İçinde işimize yarayacak maddeler varsa şevkimize ve vazifemize sevkimize vesile olur inşallah. Elbette “bunları düşünmeye gerek yok kitabınızı okuyun kardeşim” fikri de çok fikirlerden bir fikirdir. Katılmasak da herkesin fikrine saygılı olmak insaniyetimizin gereğidir. Evet, maddelere geçelim:

  • Risale-i Nur’u okuyan, daim okuyan metni mümkün olan herkese ulaştıran ve metni çeşitli tarz ve üslublar ile okuyarak insanlara duyurmaya çalışan.
  • Metni Osmanlıca olarak daim yazan ve yazılmasını teşvik eden
  • Metni sorgulanamaz ve üzerinde düşünülemez olarak gören
  • Metnin haftada en az bir kez müzakereli okunması ve sair zamanda şahsî okumaların yapılmasını öngören
  • Metin üzerinde ciddi mütalaa eden ve anlamaya çalışan, anladıklarını paylaşan
  • Metne anladığı mecrada izah ve şerh yazan
  • Metni okuyup anlayıp hayata tatbikinin yollarını arayan
  • İlim sahibi ise kendi ilmine göre metni değerlendirip, kendi ilminin prensiplerine taalluk eden ve ilminin en nihai sınırlarını gösteren prensipleri Risalelerden tetkik ederek arayan ve böylelikle kendi meslekdaşı olup Risaleleri bilmeyenlere mesleği üzerinden Risalelerin hakikatlerini izah ve isbat ederek anlatmaya, tebliğ etmeye gayret eden
  • Risale-i Nur’u bir okuma kitabı değil bir hayat kitabı olarak gören, metni okumakla beraber yaşanmasını ve uygulanabilir pratiklerini önemseyip önceleyen
  • Okuyan, düşünen, anlamaya gayret eden, anlamak istediklerini insaflı bir hakperestlik ile ehliyle müzakere edebilen
  • Risale-i Nur’dan okuduklarını anladığı kadarı ile hayatın her alanına tatbik eden. Sadece “ders ve dershane nurcusu” (bu ifade tarif içindir tenkıs ve tahkir için değil) olmayan. Dersini ve dershanesini hayatına ailesine, apartmanına, mahallesine ve irtibatlı olduğu bütün insanlara servis yapabilen; bayi ve dellal olabilen.
  • Risale-i Nur’un hakaikini hayatında yaşayabilen. Hâl dili ile ilancısı olabilen. Risale-i Nur’un kalbindeki nuru tahrik etmesi ile o mütaharrik nurun muhataplarının kalbinde sakin duran nuru bilerek veya bilmeyerek tahrik etmesine vesile olan.
  • Üstad, Kur’ana talebe olan bütün büyük zâtlar ile Kur’an dersinde ders arkadaşı olduğu gibi. Üstadın “Biz ders arkadaşıyız, omuz omuzayız, kardeşiz. Çalışarak bana yardım ediniz. Yanımda olunuz, dua ediniz. Ben kışta gelmiş idim eğer siz baharı görürseniz ben baharda gelse idim ne yapacak idi isem (Programını Risale-i Nur olarak te’lif etmişiz) onu yapmaya gayret ediniz. Risale-i Nur’un kutsî düsturlarından bir an ayrılmayınız, vasiyetlerimi her daim hatırlayınız. Ümmet-i Muhammed’i sahil-i selamete çıkaracak olan Rabbanî sefinede bir hademe olmak şerefi ile iktifa ediniz….” Ve kulağının keskinliği kadarı ile Risale-i Nur’dan işittiği talimatları uygulamaya çalışan. Bunu da münferit olarak değil, şahs-ı manevi içinde istişareli olarak devam ettiren…..

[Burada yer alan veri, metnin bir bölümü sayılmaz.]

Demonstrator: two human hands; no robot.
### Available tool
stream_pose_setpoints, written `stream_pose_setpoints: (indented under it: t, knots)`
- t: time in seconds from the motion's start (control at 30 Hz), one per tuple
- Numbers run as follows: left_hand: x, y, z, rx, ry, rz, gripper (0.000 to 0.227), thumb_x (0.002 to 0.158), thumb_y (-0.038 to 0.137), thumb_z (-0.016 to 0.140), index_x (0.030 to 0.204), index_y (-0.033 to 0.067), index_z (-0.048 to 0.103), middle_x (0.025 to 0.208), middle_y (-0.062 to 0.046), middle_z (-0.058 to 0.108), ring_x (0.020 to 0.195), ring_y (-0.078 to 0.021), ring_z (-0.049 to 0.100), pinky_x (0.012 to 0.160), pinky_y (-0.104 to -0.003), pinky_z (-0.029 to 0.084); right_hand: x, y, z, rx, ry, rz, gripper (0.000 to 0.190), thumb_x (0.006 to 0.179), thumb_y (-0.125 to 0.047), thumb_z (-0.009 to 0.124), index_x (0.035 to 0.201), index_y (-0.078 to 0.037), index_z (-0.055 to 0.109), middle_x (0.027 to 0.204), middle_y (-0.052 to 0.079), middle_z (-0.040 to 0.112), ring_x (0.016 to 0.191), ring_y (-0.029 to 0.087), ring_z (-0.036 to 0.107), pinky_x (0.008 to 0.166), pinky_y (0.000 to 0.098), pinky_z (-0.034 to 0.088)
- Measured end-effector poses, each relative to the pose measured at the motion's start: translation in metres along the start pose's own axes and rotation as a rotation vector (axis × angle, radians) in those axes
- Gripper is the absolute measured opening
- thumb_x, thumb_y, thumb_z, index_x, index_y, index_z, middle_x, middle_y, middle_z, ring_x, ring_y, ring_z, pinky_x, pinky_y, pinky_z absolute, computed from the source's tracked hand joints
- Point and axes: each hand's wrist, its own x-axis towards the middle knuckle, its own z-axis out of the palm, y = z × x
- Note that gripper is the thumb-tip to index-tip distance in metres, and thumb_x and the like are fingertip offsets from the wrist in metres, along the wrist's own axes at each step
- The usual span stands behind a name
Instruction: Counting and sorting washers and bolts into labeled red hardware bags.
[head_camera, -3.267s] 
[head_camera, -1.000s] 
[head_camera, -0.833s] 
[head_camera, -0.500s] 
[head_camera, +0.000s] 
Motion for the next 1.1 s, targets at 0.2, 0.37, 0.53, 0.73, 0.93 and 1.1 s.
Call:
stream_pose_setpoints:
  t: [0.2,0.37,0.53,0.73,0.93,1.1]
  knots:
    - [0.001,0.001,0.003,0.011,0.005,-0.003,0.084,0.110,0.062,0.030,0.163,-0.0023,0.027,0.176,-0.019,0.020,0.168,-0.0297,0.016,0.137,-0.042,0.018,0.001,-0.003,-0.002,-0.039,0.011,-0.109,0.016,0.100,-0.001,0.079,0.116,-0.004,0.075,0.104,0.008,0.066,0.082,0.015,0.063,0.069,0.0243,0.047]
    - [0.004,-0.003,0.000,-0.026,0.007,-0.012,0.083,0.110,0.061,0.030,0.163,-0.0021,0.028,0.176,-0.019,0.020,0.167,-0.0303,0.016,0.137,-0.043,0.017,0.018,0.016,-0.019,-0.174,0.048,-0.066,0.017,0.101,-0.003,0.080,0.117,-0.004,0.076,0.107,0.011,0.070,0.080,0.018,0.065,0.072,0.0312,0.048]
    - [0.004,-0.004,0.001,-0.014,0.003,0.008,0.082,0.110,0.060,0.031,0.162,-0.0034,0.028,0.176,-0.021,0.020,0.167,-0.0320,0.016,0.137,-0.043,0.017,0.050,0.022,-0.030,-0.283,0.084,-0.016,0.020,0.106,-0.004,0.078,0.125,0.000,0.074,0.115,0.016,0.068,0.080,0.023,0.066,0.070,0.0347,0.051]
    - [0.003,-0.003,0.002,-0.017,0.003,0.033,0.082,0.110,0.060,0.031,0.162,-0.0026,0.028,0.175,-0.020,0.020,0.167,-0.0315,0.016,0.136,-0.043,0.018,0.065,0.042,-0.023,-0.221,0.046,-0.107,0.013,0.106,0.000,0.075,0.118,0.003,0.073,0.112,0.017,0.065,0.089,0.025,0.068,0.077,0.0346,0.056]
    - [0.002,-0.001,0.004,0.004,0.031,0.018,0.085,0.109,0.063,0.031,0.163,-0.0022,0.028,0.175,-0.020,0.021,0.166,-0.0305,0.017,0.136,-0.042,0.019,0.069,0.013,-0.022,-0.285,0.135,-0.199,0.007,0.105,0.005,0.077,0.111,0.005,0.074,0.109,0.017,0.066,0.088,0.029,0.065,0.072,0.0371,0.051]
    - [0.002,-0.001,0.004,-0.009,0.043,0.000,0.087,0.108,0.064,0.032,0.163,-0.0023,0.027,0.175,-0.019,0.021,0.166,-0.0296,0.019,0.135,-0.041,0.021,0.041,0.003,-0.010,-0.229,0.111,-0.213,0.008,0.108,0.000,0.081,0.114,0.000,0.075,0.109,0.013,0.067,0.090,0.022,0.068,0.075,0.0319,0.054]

Medresetüzzehra’nın talebelerinin daha çok kısımları vardır. Belki Risaleleri okuyan insanlar adedince Risaleler ile irtibat tarzları vardır. mesela bir hasta Hastalar Risalesi ile nefes alır; bir genç İhtiyarlar Lem’ası ile ibret ve ders alır, evladı vefat eden anne Çocuk Taziyenamesi ile yaşar ve dayanır ila ahir….

Kimsenin haddi değildir ki desin: “Senin Risale-i Nur ile olan irtibatın yanlıştır, anladıkların hatadır” Risale-i Nur Kur’ana ayinedir herkesin bir Risale-i Nur’u vardır. Onu nasıl anlayacağını kimse elbette dikte edemez. Risale-i Nur’da her türlü istibdad gibi ilmî istibdad da merduddur, reddedilmiştir, kabul görmemiştir. Ancak ilmen Risale-i Nur’dan davranışının hata olduğuna dair güçlü delili var ise getirebilir ki bu da şeyh-mürid ilişkisinden ziyade Risale-i Nur okuyucusunun şahs-ı manevi içinde fıtrî süreçte rendeçlenmesi ile olabilir. Yoksa zorlamak ile ve Risale-i Nur içinde gitmek istediği mecraı ona kapamak ile değildir.

Risale-i Nur öyle bir hürriyet alanı açmış ki bize bu kadar geniş sahada ve doğduğumuzdan beri şahsen ve cem’en hür olamadığımızdan bu geniş alan başımızı döndürüyor. Bir an evvel bir dar yola girelim ki ne yaptığımız belli olsun yolumuzu bilelim\bulalım gibi bir telaşa kapılıyoruz. Halbuki bu geniş sahada; Asr-ı Saadet iklimini yaşayabilir, Efendimizin (asm) getirdiği Nura muhatap olabilir, nuranî bağlar ile birbirimize tahakküm etmeden bir ve beraber olabiliriz.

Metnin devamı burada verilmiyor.